#### WHAT YOU ARE ASKED TO DO:
Pictures stay out of the answer, but every line of the material must be restated exactly.

#### RECORD EXCERPTS:
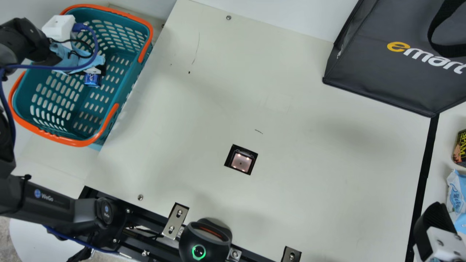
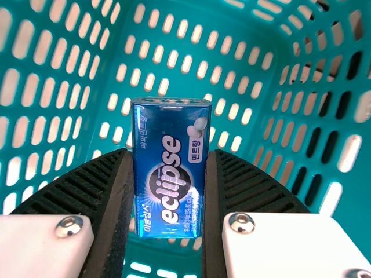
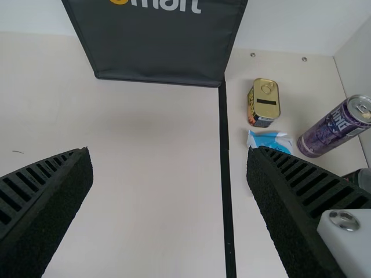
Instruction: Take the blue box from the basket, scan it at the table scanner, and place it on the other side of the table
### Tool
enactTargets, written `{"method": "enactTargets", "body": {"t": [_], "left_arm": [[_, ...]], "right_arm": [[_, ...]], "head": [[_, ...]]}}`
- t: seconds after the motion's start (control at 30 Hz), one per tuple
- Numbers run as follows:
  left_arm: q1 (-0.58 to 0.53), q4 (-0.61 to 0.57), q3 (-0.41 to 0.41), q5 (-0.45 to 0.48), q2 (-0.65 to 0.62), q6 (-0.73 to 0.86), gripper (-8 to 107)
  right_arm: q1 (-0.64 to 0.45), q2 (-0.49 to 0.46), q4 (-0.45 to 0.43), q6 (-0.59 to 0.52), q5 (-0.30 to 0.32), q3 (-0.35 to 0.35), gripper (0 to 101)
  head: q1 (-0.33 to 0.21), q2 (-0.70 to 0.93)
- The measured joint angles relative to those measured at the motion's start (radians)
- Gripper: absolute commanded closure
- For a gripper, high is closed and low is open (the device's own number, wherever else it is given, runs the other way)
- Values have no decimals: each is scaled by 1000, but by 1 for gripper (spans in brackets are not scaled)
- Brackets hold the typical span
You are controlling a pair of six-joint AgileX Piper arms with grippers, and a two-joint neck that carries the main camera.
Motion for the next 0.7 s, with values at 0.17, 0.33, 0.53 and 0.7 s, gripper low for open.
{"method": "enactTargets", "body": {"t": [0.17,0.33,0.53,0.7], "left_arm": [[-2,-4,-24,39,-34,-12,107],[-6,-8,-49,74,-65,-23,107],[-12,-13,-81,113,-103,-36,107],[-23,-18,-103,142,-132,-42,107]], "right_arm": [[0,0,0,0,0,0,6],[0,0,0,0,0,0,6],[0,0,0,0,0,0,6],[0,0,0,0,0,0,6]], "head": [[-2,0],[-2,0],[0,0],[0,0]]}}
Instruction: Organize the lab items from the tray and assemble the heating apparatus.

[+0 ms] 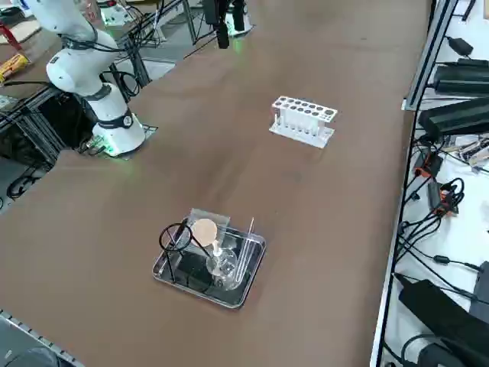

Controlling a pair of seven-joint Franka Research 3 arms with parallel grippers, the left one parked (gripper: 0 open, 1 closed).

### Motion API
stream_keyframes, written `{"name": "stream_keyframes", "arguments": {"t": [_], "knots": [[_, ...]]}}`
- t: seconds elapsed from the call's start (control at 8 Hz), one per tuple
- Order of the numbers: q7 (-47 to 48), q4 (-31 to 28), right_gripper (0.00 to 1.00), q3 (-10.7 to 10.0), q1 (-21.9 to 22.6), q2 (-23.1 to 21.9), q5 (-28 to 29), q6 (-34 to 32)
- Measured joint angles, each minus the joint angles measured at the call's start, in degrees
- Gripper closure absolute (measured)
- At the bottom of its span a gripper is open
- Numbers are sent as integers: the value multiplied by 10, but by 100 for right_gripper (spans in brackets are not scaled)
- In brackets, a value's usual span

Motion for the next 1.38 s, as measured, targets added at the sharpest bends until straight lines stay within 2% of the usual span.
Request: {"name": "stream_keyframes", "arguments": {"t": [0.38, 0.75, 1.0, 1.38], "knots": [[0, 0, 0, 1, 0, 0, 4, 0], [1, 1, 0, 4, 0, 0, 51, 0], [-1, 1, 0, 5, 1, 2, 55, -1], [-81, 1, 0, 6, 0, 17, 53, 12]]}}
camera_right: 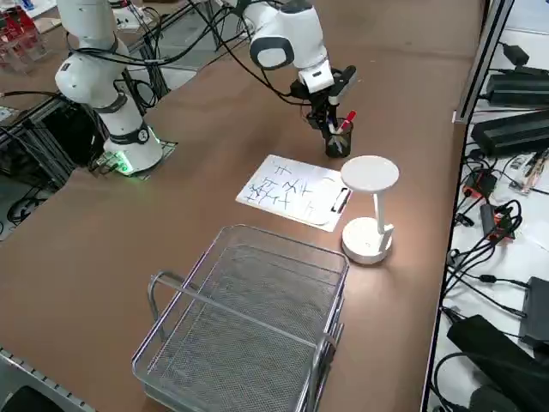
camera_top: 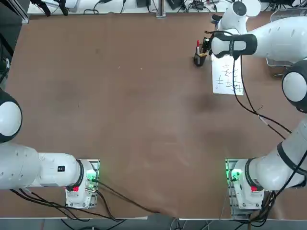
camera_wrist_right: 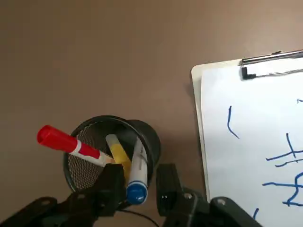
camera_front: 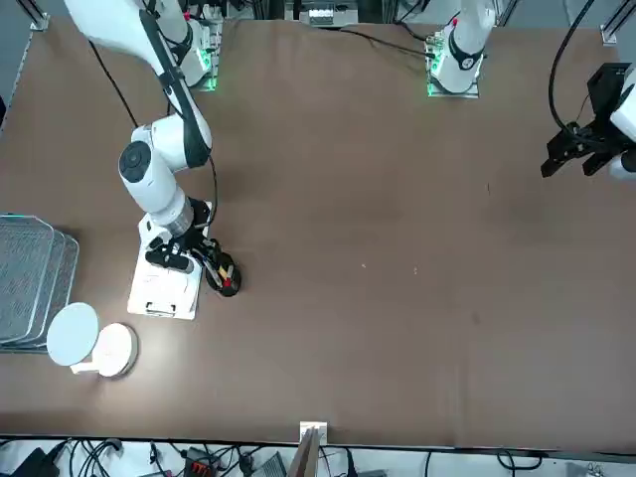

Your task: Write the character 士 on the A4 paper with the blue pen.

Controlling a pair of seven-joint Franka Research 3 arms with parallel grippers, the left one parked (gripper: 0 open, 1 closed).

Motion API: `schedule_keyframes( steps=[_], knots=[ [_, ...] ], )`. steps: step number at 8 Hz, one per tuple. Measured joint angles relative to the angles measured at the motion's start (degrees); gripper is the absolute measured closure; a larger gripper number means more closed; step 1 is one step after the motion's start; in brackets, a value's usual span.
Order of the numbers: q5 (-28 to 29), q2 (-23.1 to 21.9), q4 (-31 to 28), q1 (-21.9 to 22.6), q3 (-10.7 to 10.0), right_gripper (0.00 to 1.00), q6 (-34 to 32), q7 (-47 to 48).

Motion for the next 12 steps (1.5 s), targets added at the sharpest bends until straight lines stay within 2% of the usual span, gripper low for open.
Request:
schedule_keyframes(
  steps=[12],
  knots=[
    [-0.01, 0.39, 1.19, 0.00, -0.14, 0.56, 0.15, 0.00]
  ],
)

#### TASK RESPONSE:
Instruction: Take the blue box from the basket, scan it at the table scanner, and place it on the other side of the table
### Tool
enactTargets, written `{"method": "enactTargets", "body": {"t": [_], "left_arm": [[_, ...]], "right_arm": [[_, ...]], "head": [[_, ...]]}}`
- t: seconds after the motion's start (control at 30 Hz), one per tuple
- Numbers run as follows:
  left_arm: q1 (-0.58 to 0.53), q4 (-0.61 to 0.57), q3 (-0.41 to 0.41), q5 (-0.45 to 0.48), q2 (-0.65 to 0.62), q6 (-0.73 to 0.86), gripper (-8 to 107)
  right_arm: q1 (-0.64 to 0.45), q2 (-0.49 to 0.46), q4 (-0.45 to 0.43), q6 (-0.59 to 0.52), q5 (-0.30 to 0.32), q3 (-0.35 to 0.35), gripper (0 to 101)
  head: q1 (-0.33 to 0.21), q2 (-0.70 to 0.93)
- The measured joint angles relative to those measured at the motion's start (radians)
- Gripper: absolute commanded closure
- For a gripper, high is closed and low is open (the device's own number, wherever else it is given, runs the other way)
- Values have no decimals: each is scaled by 1000, but by 1 for gripper (spans in brackets are not scaled)
- Brackets hold the typical span
You are controlling a pair of six-joint AgileX Piper arms with grippers, and a two-joint neck that carries the main camera.
Motion for the next 0.7 s, with values at 0.17, 0.33, 0.53 and 0.7 s, gripper low for open.
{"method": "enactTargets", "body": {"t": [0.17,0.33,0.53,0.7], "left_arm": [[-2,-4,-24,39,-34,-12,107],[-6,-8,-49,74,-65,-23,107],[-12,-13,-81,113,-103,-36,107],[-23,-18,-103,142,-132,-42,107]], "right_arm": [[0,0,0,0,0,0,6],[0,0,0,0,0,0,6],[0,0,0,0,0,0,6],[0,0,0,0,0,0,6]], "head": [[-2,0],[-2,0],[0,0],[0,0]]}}
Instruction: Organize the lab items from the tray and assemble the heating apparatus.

[+0 ms] 

Controlling a pair of seven-joint Franka Research 3 arms with parallel grippers, the left one parked (gripper: 0 open, 1 closed).

### Motion API
stream_keyframes, written `{"name": "stream_keyframes", "arguments": {"t": [_], "knots": [[_, ...]]}}`
- t: seconds elapsed from the call's start (control at 8 Hz), one per tuple
- Order of the numbers: q7 (-47 to 48), q4 (-31 to 28), right_gripper (0.00 to 1.00), q3 (-10.7 to 10.0), q1 (-21.9 to 22.6), q2 (-23.1 to 21.9), q5 (-28 to 29), q6 (-34 to 32)
- Measured joint angles, each minus the joint angles measured at the call's start, in degrees
- Gripper closure absolute (measured)
- At the bottom of its span a gripper is open
- Numbers are sent as integers: the value multiplied by 10, but by 100 for right_gripper (spans in brackets are not scaled)
- In brackets, a value's usual span

Motion for the next 1.38 s, as measured, targets added at the sharpest bends until straight lines stay within 2% of the usual span.
Request: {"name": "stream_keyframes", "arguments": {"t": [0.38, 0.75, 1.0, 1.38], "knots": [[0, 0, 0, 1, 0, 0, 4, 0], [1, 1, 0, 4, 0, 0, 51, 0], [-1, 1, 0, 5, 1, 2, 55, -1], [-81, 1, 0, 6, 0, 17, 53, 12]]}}
camera_right: 
camera_top: 
camera_wrist_right: 
camera_front: 

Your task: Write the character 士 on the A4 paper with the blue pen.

Controlling a pair of seven-joint Franka Research 3 arms with parallel grippers, the left one parked (gripper: 0 open, 1 closed).

Motion API: `schedule_keyframes( steps=[_], knots=[ [_, ...] ], )`. steps: step number at 8 Hz, one per tuple. Measured joint angles relative to the angles measured at the motion's start (degrees); gripper is the absolute measured closure; a larger gripper number means more closed; step 1 is one step after the motion's start; in brackets, a value's usual span.
Order of the numbers: q5 (-28 to 29), q2 (-23.1 to 21.9), q4 (-31 to 28), q1 (-21.9 to 22.6), q3 (-10.7 to 10.0), right_gripper (0.00 to 1.00), q6 (-34 to 32), q7 (-47 to 48).

Motion for the next 12 steps (1.5 s), targets added at the sharpest bends until straight lines stay within 2% of the usual span, gripper low for open.
Request:
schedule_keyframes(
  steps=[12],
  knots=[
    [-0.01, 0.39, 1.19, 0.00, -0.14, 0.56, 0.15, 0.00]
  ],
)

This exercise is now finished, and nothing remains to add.